NetApplications shows second big increase for IE

New NetApplications data has shown that Internet Explorer might be on a sustained, if slight, recovery in web share. Microsoft's browser gained almost exactly one point to hit 53.83 percent of browser use online. The gain roughly mirrored one from January and saw IE at its highest position since October.

The gains came from losses roughly spread across all competitors, with Chrome, Firefox, Opera, and Safari all declining slightly.

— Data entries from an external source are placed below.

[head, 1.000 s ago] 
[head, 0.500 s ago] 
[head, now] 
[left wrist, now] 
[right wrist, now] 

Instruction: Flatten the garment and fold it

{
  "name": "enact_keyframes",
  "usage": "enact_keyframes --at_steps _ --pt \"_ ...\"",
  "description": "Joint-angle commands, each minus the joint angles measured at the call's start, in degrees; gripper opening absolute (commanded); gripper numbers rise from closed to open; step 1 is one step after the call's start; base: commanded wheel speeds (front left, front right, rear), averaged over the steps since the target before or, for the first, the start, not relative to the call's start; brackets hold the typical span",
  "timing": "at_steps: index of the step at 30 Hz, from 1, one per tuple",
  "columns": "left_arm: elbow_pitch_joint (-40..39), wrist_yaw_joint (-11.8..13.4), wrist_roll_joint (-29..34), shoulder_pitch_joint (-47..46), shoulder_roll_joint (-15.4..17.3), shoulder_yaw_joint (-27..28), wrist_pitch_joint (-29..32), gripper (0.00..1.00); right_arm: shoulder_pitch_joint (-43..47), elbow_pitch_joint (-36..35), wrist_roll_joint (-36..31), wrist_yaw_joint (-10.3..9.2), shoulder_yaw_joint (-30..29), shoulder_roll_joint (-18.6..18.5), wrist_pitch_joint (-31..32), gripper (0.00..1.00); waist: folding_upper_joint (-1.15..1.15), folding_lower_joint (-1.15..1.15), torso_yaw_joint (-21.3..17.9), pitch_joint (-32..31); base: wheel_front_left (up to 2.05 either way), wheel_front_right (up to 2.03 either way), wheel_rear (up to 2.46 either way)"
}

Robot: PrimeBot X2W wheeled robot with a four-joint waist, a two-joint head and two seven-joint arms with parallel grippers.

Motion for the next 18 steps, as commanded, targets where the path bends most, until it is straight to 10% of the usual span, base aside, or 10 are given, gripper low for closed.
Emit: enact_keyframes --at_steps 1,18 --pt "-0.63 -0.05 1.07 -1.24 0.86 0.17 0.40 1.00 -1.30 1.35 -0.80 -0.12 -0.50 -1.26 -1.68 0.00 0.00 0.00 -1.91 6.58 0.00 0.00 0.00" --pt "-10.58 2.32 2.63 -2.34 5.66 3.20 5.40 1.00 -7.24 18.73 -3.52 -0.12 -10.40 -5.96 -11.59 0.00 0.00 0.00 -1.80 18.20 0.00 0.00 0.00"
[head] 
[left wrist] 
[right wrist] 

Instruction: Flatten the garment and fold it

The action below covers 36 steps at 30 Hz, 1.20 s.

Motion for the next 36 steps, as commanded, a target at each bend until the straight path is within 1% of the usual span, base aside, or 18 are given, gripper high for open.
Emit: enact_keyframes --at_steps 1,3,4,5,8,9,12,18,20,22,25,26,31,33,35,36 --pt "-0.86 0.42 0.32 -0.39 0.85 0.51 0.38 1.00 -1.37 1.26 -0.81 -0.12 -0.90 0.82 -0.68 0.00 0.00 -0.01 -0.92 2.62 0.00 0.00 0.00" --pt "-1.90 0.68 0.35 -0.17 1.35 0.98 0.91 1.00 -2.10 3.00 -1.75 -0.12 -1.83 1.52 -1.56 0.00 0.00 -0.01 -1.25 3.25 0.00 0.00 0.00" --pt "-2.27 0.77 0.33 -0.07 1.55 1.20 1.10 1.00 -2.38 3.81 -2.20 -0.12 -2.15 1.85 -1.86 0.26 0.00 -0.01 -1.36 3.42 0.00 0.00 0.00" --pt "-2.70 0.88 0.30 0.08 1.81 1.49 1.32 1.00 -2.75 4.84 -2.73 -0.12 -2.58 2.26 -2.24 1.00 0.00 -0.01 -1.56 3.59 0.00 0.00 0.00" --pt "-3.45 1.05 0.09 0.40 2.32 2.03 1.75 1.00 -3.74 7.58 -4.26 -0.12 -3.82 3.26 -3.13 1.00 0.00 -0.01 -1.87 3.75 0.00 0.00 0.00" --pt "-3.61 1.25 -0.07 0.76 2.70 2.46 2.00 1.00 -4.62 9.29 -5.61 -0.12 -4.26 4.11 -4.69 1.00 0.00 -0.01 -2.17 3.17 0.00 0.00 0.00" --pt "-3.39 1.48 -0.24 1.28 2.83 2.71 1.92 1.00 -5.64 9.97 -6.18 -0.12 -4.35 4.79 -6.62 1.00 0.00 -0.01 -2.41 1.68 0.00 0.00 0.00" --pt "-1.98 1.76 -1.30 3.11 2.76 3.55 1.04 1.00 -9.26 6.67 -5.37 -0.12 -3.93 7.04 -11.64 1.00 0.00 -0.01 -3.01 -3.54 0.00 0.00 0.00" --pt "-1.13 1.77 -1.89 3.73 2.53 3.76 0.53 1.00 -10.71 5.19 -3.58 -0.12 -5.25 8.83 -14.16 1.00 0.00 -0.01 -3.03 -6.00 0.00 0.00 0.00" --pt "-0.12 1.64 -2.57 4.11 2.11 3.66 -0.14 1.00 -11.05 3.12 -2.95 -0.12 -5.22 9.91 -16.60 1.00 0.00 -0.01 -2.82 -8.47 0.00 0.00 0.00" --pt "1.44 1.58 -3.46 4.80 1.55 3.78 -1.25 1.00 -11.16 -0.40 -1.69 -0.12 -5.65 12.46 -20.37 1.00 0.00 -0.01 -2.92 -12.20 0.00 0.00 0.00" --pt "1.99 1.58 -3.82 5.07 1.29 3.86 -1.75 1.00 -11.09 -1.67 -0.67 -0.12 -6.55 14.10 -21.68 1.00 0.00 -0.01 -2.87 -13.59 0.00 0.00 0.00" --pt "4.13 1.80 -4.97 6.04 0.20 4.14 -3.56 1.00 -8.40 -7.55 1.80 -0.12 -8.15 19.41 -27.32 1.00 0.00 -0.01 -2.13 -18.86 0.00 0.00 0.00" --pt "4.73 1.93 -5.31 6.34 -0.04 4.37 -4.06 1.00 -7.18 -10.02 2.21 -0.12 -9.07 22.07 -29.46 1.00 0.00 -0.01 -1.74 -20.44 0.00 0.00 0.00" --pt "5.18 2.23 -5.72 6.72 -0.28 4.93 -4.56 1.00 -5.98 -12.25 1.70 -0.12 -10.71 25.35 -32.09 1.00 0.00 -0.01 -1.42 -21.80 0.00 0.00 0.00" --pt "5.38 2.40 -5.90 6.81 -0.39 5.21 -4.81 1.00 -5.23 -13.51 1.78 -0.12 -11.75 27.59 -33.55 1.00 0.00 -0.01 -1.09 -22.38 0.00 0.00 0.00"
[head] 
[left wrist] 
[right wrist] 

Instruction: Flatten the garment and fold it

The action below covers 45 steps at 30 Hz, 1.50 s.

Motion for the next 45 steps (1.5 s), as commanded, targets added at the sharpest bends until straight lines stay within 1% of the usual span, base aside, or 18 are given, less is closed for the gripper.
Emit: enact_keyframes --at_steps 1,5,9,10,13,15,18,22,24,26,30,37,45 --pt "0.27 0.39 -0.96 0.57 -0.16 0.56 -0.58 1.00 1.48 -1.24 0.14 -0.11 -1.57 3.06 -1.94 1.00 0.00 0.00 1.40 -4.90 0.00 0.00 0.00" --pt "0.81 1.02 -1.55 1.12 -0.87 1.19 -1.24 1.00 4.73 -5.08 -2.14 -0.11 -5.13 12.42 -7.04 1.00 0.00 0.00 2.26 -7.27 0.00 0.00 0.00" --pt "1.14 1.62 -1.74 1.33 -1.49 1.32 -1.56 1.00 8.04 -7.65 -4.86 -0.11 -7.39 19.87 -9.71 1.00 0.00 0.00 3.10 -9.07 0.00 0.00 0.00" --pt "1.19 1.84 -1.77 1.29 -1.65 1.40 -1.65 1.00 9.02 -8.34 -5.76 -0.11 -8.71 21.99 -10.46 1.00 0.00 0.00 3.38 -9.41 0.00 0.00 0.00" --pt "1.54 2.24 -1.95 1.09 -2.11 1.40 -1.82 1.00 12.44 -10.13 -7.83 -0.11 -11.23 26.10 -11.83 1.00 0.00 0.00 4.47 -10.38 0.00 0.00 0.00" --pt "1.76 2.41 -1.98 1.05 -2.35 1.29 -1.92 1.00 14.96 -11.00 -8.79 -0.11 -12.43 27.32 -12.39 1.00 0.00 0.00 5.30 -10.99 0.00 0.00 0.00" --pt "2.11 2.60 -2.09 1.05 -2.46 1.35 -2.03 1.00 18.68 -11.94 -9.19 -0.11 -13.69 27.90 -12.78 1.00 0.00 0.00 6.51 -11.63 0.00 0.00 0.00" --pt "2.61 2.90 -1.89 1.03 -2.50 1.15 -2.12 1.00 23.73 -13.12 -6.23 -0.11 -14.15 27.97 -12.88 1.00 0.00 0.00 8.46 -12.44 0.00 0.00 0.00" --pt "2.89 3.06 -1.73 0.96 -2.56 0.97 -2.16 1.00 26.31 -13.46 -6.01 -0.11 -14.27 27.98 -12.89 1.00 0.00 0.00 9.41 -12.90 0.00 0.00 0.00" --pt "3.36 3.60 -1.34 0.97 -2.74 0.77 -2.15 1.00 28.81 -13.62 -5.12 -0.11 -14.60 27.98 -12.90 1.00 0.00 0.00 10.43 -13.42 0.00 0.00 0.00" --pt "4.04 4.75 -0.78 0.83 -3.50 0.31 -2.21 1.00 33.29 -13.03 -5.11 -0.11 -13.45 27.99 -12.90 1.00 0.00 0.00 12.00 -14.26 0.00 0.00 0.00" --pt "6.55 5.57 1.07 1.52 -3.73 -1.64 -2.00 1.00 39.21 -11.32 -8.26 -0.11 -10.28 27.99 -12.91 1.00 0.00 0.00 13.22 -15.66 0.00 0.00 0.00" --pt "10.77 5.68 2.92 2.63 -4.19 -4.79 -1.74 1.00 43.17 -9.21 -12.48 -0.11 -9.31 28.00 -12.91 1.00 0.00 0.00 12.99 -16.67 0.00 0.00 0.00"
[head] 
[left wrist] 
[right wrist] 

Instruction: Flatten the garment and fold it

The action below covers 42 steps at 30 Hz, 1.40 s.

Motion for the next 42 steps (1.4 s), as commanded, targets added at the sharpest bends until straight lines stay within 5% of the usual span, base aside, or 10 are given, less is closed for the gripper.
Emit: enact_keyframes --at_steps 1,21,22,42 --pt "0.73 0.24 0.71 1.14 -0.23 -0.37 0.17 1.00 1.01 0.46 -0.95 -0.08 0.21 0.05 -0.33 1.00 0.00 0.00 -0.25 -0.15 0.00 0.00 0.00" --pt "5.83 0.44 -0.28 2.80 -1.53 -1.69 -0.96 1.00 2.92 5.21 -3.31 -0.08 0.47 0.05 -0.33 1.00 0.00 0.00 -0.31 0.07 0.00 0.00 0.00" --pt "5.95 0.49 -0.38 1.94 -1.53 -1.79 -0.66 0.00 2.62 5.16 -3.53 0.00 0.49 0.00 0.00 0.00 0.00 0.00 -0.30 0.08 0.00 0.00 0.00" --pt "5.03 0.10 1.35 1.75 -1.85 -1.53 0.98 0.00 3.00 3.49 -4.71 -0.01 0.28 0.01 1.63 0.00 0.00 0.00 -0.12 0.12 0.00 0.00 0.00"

No explanation was given for the sudden revival, although Google's self-imposed, temporary penalty for disobeying its own rules on ads may have played a part. With fewer ads for Chrome, adoption may have been lower than it would have otherwise.

The increase was partly paralleled in operating systems, where Windows was back up to 92.48 percent and both the Mac and Linux were down slightly. It may have hinted that more people than usual were back at work during March given that StatCounter sees Chrome surging on weekends, indicating that IE was frequently being used by employees that weren't allowed to use something else until they returned home.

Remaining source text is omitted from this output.